Required action ▸ Each line below that contains "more" should be counted; give the total alone.

Input data ▸

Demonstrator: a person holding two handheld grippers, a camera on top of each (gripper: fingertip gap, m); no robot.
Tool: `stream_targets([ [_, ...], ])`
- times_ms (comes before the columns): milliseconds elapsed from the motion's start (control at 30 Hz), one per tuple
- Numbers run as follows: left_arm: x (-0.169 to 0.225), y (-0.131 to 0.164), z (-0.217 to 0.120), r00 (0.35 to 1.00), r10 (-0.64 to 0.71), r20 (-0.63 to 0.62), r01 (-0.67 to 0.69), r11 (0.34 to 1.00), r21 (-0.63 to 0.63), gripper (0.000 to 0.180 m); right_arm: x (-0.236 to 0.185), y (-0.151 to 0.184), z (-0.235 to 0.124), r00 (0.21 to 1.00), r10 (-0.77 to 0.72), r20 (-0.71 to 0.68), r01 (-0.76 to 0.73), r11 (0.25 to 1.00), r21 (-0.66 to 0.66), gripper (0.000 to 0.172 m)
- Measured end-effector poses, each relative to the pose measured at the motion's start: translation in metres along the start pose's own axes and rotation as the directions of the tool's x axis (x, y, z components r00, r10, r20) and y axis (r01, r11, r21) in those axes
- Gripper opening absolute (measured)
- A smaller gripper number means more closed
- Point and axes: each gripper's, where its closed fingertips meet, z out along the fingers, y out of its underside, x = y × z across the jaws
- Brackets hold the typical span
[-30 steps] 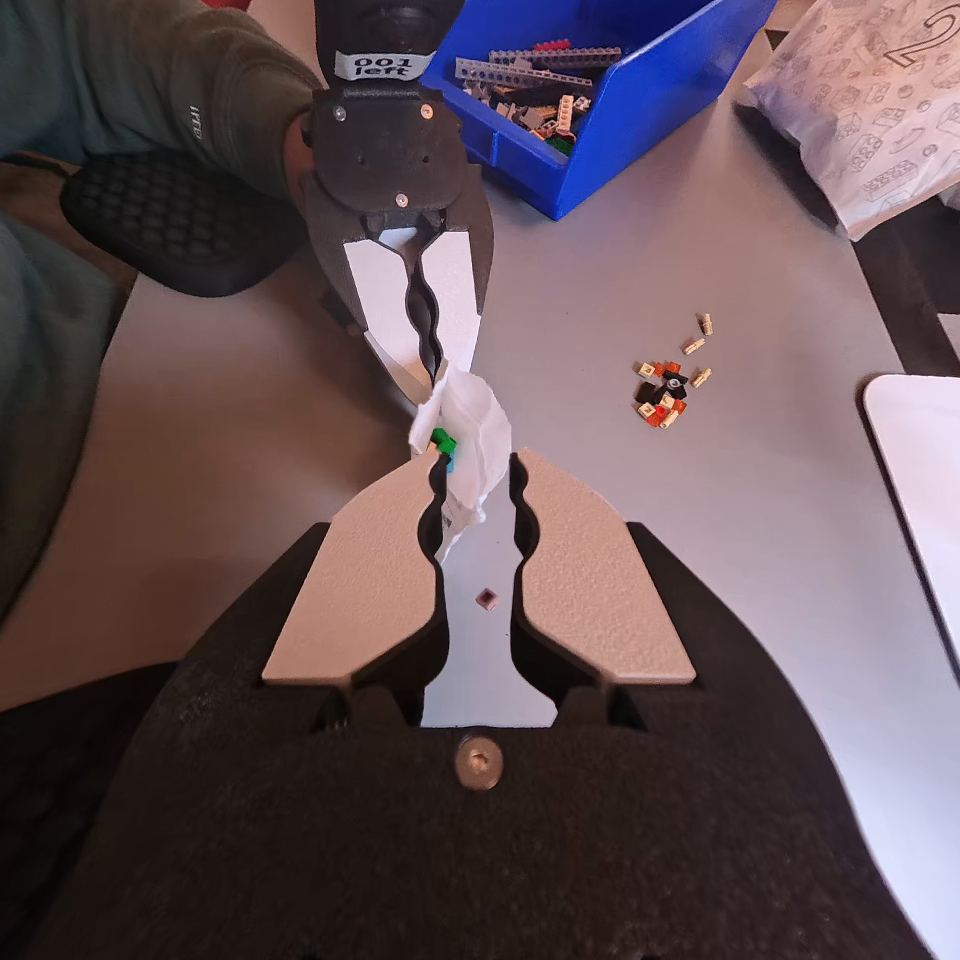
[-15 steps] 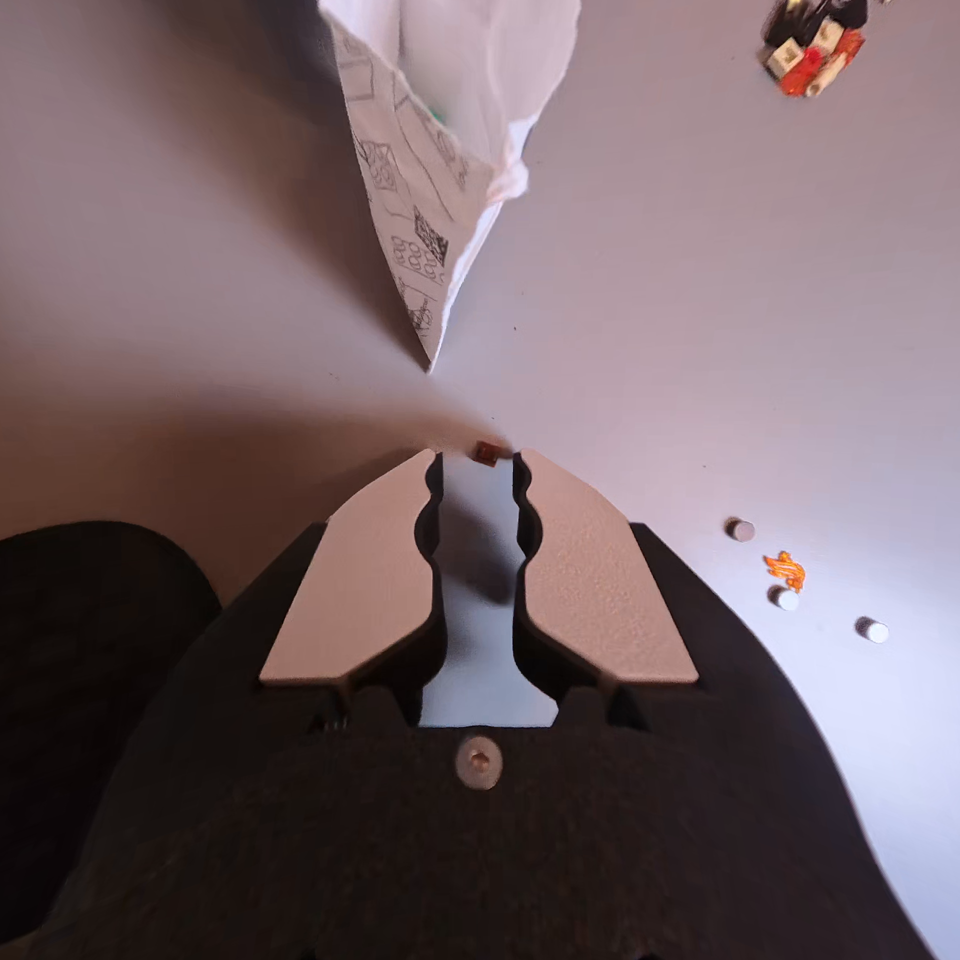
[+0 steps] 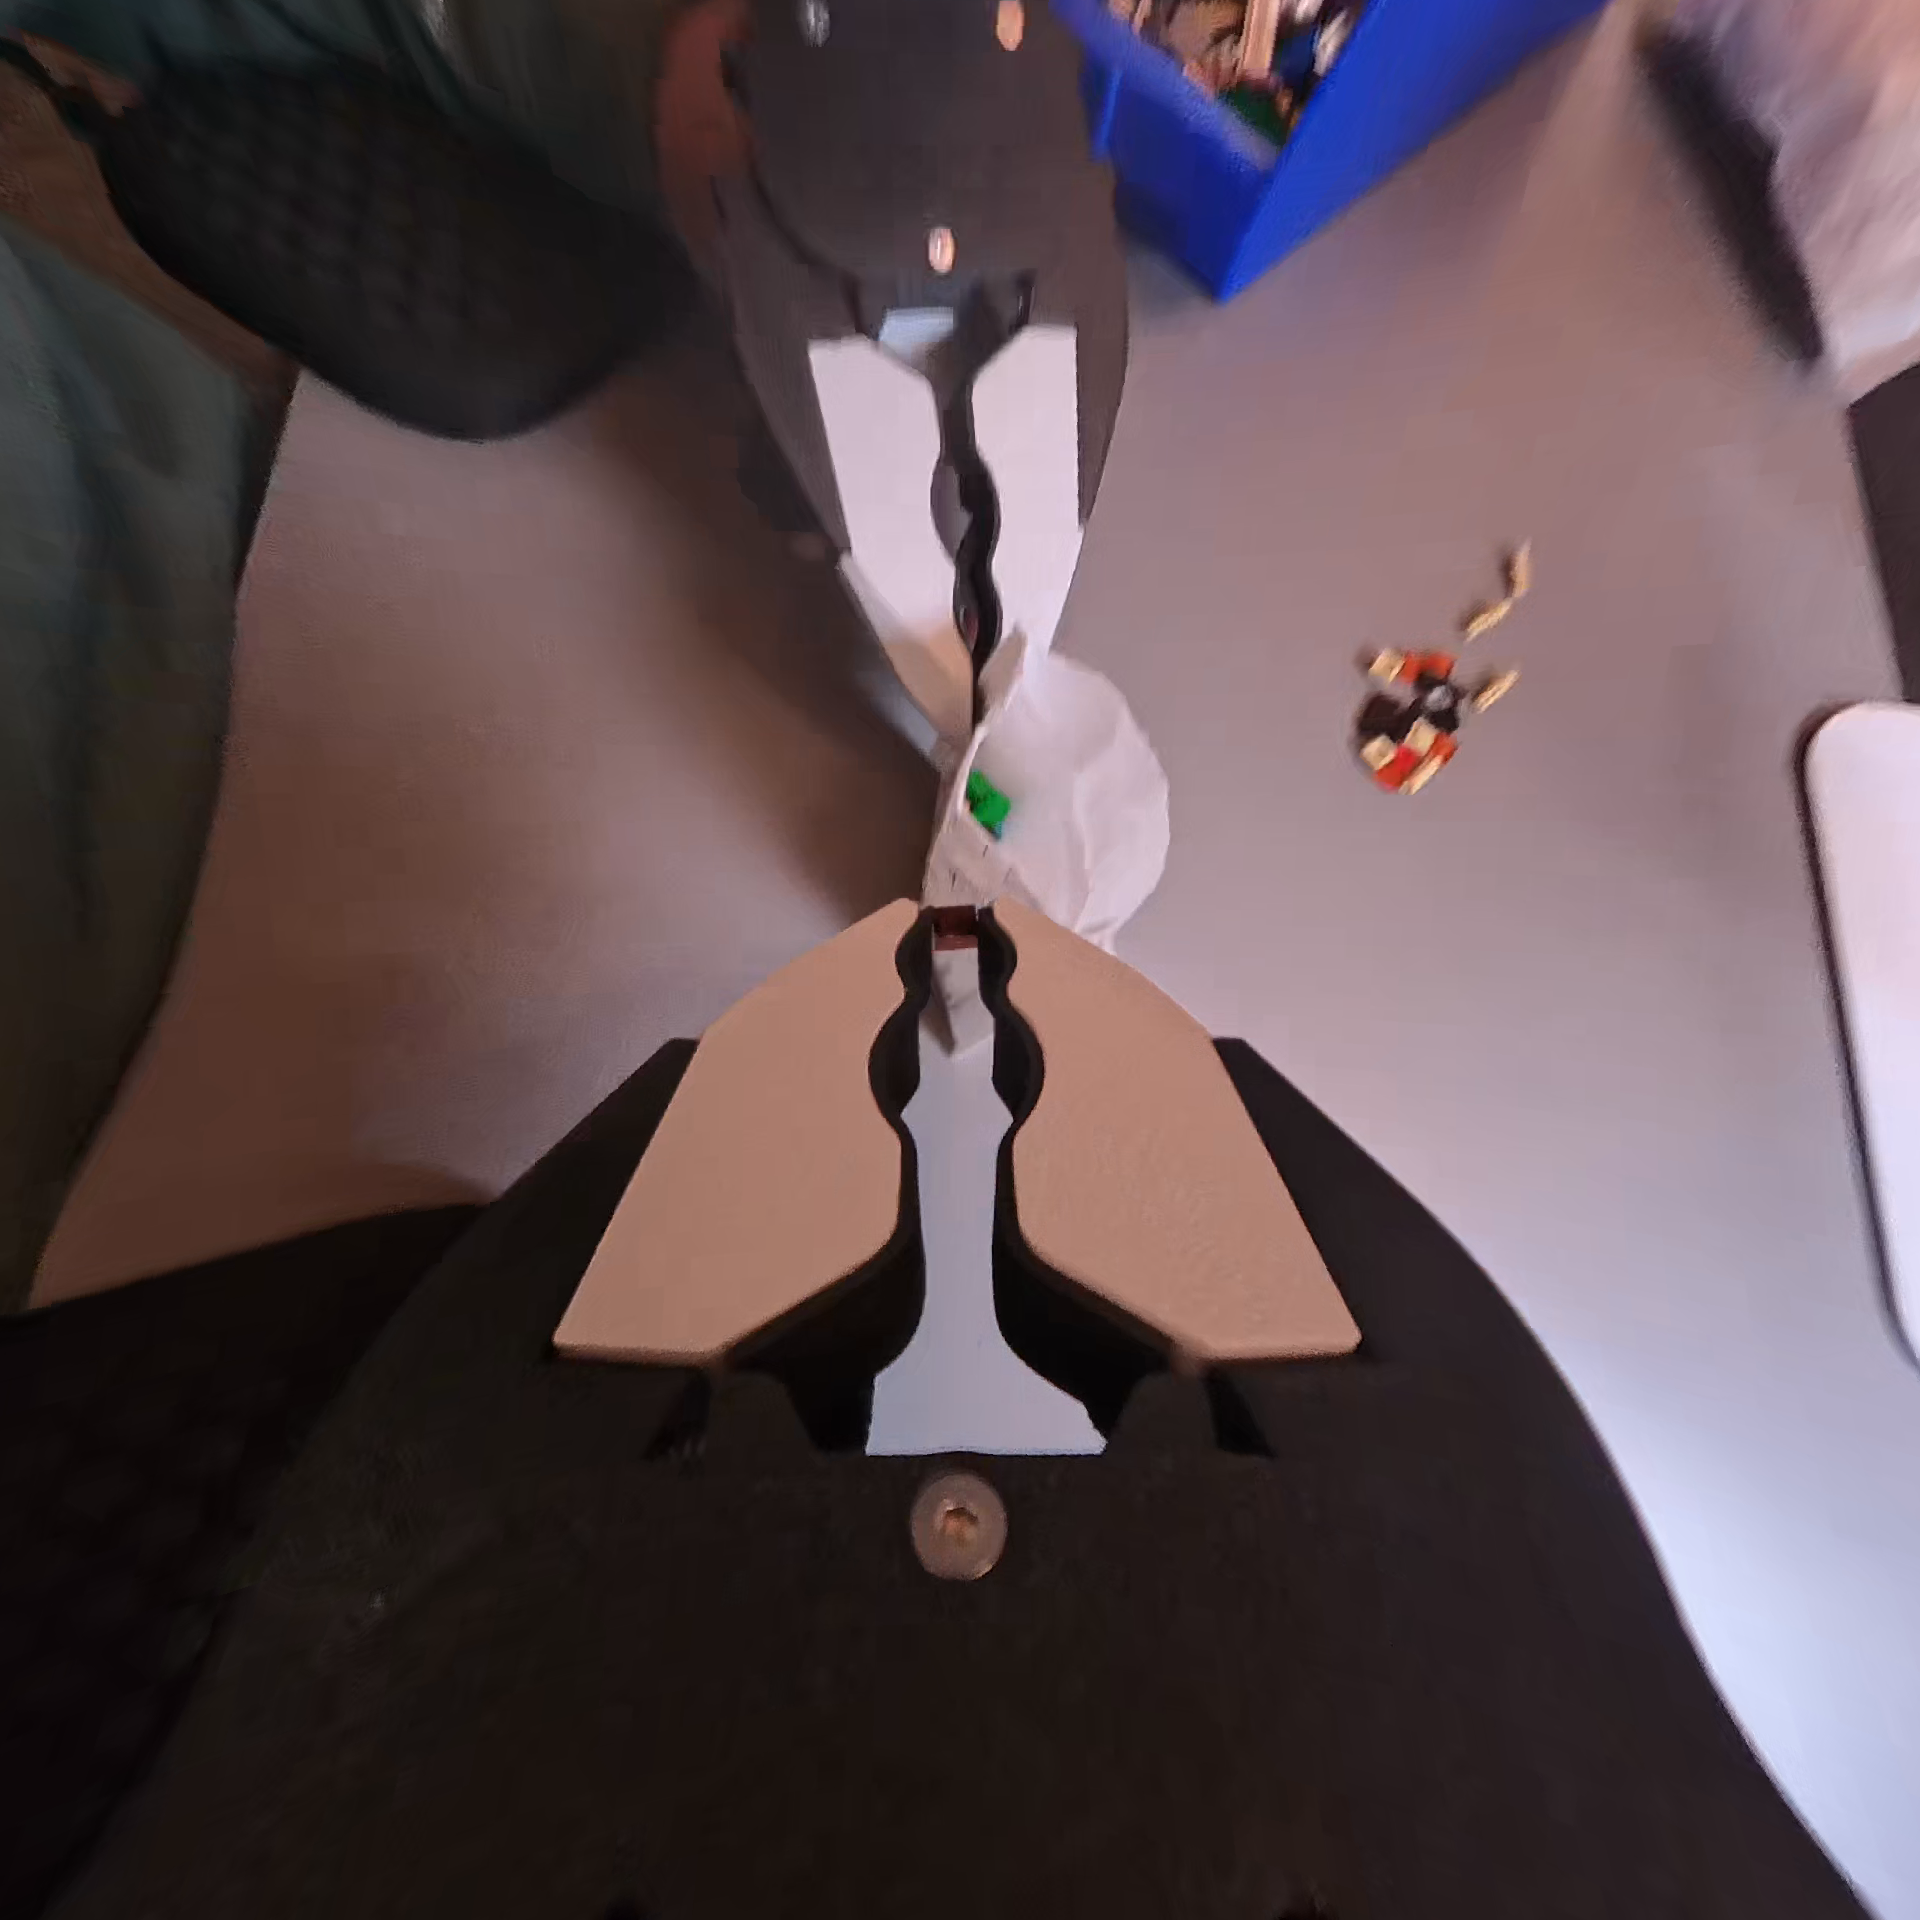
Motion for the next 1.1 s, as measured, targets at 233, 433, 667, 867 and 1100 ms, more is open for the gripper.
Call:
stream_targets([
  [233,0.003,0.001,-0.001,0.999,0.054,0.009,-0.054,0.998,-0.011,0.002,0.008,-0.002,0.023,0.998,-0.057,-0.003,0.057,0.994,-0.089,0.025],
  [433,0.001,0.001,-0.002,1.000,0.015,-0.010,-0.015,1.000,0.000,0.002,0.001,0.012,0.014,0.997,-0.073,0.016,0.074,0.989,-0.127,0.035],
  [667,0.000,0.001,-0.001,1.000,-0.007,-0.012,0.007,1.000,0.004,0.002,0.000,0.015,-0.002,0.993,-0.114,-0.044,0.109,0.988,-0.113,0.040],
  [867,0.000,0.001,-0.001,1.000,0.024,0.005,-0.024,1.000,-0.005,0.002,0.060,0.051,-0.026,0.968,0.008,-0.250,-0.048,0.987,-0.153,0.030],
  [1100,0.000,0.001,-0.001,0.999,0.034,0.007,-0.034,0.999,-0.005,0.002,0.100,0.125,0.001,0.931,0.259,-0.259,-0.306,0.938,-0.164,0.023],
])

Response box ▸ 2